§ **What you are asked to do**:
Every entry should be copied exactly, with nothing added or dropped.

[[ Material for this exercise, beginning ]]

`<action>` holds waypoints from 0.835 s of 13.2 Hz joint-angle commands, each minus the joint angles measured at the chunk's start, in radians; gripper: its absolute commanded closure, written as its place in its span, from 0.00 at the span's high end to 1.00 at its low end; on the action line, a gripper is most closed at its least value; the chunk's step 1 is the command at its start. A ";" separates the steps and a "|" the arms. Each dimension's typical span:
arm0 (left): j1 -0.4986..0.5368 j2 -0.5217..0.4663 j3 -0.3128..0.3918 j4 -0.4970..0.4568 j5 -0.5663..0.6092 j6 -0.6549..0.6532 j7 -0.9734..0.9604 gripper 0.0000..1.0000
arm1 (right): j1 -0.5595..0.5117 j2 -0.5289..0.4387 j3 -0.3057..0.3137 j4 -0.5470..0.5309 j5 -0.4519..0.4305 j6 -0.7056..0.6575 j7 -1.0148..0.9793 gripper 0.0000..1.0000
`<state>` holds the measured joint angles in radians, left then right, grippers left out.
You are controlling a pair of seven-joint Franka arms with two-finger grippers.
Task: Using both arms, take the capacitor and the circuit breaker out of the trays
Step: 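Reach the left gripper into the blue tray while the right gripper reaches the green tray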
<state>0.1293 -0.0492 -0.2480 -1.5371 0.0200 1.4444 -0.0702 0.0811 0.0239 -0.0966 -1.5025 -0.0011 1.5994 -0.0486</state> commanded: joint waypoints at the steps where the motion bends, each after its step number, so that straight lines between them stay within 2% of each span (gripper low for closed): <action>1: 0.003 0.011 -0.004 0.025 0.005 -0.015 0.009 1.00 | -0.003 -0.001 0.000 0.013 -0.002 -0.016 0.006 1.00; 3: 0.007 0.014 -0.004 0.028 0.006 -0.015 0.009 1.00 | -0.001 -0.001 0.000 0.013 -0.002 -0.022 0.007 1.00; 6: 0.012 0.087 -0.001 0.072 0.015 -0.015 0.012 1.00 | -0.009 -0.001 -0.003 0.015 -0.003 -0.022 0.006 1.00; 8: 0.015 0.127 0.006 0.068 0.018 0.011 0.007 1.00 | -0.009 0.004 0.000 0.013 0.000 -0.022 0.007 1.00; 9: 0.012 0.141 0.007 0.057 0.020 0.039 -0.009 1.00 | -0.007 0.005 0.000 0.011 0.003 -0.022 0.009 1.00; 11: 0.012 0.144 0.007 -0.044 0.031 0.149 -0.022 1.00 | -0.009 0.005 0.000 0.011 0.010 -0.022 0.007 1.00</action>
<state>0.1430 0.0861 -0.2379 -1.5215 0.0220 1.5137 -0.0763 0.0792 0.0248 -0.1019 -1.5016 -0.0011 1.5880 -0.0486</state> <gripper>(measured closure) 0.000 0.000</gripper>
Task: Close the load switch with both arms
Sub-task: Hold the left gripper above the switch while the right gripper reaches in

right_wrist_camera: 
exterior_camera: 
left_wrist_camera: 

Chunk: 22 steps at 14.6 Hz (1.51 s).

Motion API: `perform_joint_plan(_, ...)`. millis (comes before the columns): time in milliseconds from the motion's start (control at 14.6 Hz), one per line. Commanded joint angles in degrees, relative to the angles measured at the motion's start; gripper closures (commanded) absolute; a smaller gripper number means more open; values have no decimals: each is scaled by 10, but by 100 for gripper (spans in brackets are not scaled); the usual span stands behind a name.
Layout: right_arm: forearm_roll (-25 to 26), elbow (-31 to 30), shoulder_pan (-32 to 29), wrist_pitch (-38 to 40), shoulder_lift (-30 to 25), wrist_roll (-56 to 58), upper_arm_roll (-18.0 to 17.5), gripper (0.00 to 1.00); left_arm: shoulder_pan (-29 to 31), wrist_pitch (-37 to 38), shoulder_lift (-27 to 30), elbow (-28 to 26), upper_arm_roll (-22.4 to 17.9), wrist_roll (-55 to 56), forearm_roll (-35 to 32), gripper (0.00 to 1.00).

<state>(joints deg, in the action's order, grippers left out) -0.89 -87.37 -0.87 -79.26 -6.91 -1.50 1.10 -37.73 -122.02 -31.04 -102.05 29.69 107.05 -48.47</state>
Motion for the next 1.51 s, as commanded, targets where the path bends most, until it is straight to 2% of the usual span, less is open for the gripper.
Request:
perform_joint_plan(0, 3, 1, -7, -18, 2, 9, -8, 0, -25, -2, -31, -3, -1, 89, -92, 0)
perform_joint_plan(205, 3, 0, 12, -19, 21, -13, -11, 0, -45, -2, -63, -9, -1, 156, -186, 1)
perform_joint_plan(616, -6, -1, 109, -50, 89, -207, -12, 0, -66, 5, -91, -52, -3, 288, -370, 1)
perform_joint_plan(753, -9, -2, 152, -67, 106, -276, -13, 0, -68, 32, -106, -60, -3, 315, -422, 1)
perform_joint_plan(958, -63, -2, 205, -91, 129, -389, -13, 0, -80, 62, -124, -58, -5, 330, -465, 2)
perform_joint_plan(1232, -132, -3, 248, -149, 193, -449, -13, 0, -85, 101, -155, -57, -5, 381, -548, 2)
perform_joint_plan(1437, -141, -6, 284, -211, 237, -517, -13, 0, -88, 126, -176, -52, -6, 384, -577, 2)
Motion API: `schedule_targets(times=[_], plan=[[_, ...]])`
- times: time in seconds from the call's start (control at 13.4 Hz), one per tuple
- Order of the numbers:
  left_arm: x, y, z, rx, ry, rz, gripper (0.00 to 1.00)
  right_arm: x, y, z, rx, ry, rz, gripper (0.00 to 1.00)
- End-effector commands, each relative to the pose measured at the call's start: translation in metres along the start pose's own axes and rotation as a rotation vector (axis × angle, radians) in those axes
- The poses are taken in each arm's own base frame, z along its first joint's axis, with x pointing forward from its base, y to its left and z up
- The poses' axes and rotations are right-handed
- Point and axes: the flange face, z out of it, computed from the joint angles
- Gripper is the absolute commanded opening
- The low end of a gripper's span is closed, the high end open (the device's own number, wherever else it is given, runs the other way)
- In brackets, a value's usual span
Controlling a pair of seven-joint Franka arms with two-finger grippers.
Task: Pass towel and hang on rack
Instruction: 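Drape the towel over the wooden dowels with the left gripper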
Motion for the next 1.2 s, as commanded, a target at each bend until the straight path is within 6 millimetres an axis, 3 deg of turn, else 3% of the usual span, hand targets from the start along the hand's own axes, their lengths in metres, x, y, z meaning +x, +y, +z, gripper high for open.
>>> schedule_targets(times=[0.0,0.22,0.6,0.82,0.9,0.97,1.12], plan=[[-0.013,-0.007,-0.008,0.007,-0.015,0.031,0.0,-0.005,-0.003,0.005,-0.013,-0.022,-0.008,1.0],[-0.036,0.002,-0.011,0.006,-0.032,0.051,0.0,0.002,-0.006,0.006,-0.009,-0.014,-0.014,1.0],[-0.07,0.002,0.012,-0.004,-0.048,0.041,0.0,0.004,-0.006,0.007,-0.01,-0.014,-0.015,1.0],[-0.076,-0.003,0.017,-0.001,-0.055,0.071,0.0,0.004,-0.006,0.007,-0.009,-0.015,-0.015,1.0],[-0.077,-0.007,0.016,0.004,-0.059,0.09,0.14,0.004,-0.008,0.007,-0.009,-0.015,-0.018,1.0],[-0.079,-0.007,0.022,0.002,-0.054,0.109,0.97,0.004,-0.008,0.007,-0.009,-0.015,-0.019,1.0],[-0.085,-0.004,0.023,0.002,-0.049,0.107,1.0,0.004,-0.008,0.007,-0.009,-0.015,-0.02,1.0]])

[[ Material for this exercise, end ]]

§ **Answer section**:
`<action>` holds waypoints from 0.835 s of 13.2 Hz joint-angle commands, each minus the joint angles measured at the chunk's start, in radians; gripper: its absolute commanded closure, written as its place in its span, from 0.00 at the span's high end to 1.00 at its low end; on the action line, a gripper is most closed at its least value; the chunk's step 1 is the command at its start. A ";" separates the steps and a "|" the arms. Each dimension's typical span:
arm0 (left): j1 -0.4986..0.5368 j2 -0.5217..0.4663 j3 -0.3128..0.3918 j4 -0.4970..0.4568 j5 -0.5663..0.6092 j6 -0.6549..0.6532 j7 -0.9734..0.9604 gripper 0.0000..1.0000
arm1 (right): j1 -0.5595..0.5117 j2 -0.5289..0.4387 j3 -0.3057..0.3137 j4 -0.5470..0.5309 j5 -0.4519..0.4305 j6 -0.7056..0.6575 j7 -1.0148..0.9793 gripper 0.0000..1.0000
`<state>` holds the measured joint angles in radians, left then right, grippers left out.
You are controlling a pair of seven-joint Franka arms with two-finger grippers.
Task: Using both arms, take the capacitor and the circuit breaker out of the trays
Step: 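Reach the left gripper into the blue tray while the right gripper reaches the green tray
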<state>0.1293 -0.0492 -0.2480 -1.5371 0.0200 1.4444 -0.0702 0.0811 0.0239 -0.0966 -1.5025 -0.0011 1.5994 -0.0486</state> commanded: joint waypoints at the steps where the motion bends, each after its step number, so that straight lines between them stay within 2% of each span (gripper low for closed): <action>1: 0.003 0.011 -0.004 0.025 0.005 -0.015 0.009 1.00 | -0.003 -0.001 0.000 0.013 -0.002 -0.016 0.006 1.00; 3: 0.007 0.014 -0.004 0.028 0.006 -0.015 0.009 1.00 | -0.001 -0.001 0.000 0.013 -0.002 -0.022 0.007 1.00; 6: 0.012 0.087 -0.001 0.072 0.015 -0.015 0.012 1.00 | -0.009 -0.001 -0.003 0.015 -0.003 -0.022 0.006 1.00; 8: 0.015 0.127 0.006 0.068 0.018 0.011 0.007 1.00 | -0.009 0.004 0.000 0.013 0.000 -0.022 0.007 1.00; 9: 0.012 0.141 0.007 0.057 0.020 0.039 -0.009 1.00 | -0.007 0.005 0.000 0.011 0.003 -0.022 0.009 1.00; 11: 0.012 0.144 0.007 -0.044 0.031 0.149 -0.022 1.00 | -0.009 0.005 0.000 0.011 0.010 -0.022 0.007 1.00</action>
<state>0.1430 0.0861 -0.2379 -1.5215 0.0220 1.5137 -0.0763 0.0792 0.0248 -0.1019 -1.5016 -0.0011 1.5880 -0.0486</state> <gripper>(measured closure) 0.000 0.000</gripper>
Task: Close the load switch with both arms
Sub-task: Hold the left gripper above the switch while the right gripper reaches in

right_wrist_camera: 
exterior_camera: 
left_wrist_camera: 

Chunk: 22 steps at 14.6 Hz (1.51 s).

Motion API: `perform_joint_plan(_, ...)`. millis (comes before the columns): time in milliseconds from the motion's start (control at 14.6 Hz), one per line. Commanded joint angles in degrees, relative to the angles measured at the motion's start; gripper closures (commanded) absolute; a smaller gripper number means more open; values have no decimals: each is scaled by 10, but by 100 for gripper (spans in brackets are not scaled); the usual span stands behind a name.
Layout: right_arm: forearm_roll (-25 to 26), elbow (-31 to 30), shoulder_pan (-32 to 29), wrist_pitch (-38 to 40), shoulder_lift (-30 to 25), wrist_roll (-56 to 58), upper_arm_roll (-18.0 to 17.5), gripper (0.00 to 1.00); left_arm: shoulder_pan (-29 to 31), wrist_pitch (-37 to 38), shoulder_lift (-27 to 30), elbow (-28 to 26), upper_arm_roll (-22.4 to 17.9), wrist_roll (-55 to 56), forearm_roll (-35 to 32), gripper (0.00 to 1.00).

<state>(joints deg, in the action's order, grippers left out) -0.89 -87.37 -0.87 -79.26 -6.91 -1.50 1.10 -37.73 -122.02 -31.04 -102.05 29.69 107.05 -48.47</state>
Motion for the next 1.51 s, as commanded, targets where the path bends most, until it is straight to 2% of the usual span, less is open for the gripper.
Request:
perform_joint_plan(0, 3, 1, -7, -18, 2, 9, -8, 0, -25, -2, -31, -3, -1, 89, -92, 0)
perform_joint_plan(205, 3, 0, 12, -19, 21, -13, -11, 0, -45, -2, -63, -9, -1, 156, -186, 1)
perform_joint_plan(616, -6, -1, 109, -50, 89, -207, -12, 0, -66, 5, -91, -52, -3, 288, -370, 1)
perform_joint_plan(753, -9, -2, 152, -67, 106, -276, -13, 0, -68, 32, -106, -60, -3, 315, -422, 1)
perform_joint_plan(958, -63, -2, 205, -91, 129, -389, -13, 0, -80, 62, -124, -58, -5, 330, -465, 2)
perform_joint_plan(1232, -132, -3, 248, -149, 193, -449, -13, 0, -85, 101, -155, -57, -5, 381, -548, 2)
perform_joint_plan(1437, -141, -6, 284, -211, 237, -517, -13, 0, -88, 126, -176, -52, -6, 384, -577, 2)
Motion API: `schedule_targets(times=[_], plan=[[_, ...]])`
- times: time in seconds from the call's start (control at 13.4 Hz), one per tuple
- Order of the numbers:
  left_arm: x, y, z, rx, ry, rz, gripper (0.00 to 1.00)
  right_arm: x, y, z, rx, ry, rz, gripper (0.00 to 1.00)
- End-effector commands, each relative to the pose measured at the call's start: translation in metres along the start pose's own axes and rotation as a rotation vector (axis × angle, radians) in those axes
- The poses are taken in each arm's own base frame, z along its first joint's axis, with x pointing forward from its base, y to its left and z up
- The poses' axes and rotations are right-handed
- Point and axes: the flange face, z out of it, computed from the joint angles
- Gripper is the absolute commanded opening
- The low end of a gripper's span is closed, the high end open (the device's own number, wherever else it is given, runs the other way)
- In brackets, a value's usual span
Controlling a pair of seven-joint Franka arms with two-finger grippers.
Task: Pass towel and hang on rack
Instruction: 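Drape the towel over the wooden dowels with the left gripper
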Motion for the next 1.2 s, as commanded, a target at each bend until the straight path is within 6 millimetres an axis, 3 deg of turn, else 3% of the usual span, hand targets from the start along the hand's own axes, their lengths in metres, x, y, z meaning +x, +y, +z, gripper high for open.
>>> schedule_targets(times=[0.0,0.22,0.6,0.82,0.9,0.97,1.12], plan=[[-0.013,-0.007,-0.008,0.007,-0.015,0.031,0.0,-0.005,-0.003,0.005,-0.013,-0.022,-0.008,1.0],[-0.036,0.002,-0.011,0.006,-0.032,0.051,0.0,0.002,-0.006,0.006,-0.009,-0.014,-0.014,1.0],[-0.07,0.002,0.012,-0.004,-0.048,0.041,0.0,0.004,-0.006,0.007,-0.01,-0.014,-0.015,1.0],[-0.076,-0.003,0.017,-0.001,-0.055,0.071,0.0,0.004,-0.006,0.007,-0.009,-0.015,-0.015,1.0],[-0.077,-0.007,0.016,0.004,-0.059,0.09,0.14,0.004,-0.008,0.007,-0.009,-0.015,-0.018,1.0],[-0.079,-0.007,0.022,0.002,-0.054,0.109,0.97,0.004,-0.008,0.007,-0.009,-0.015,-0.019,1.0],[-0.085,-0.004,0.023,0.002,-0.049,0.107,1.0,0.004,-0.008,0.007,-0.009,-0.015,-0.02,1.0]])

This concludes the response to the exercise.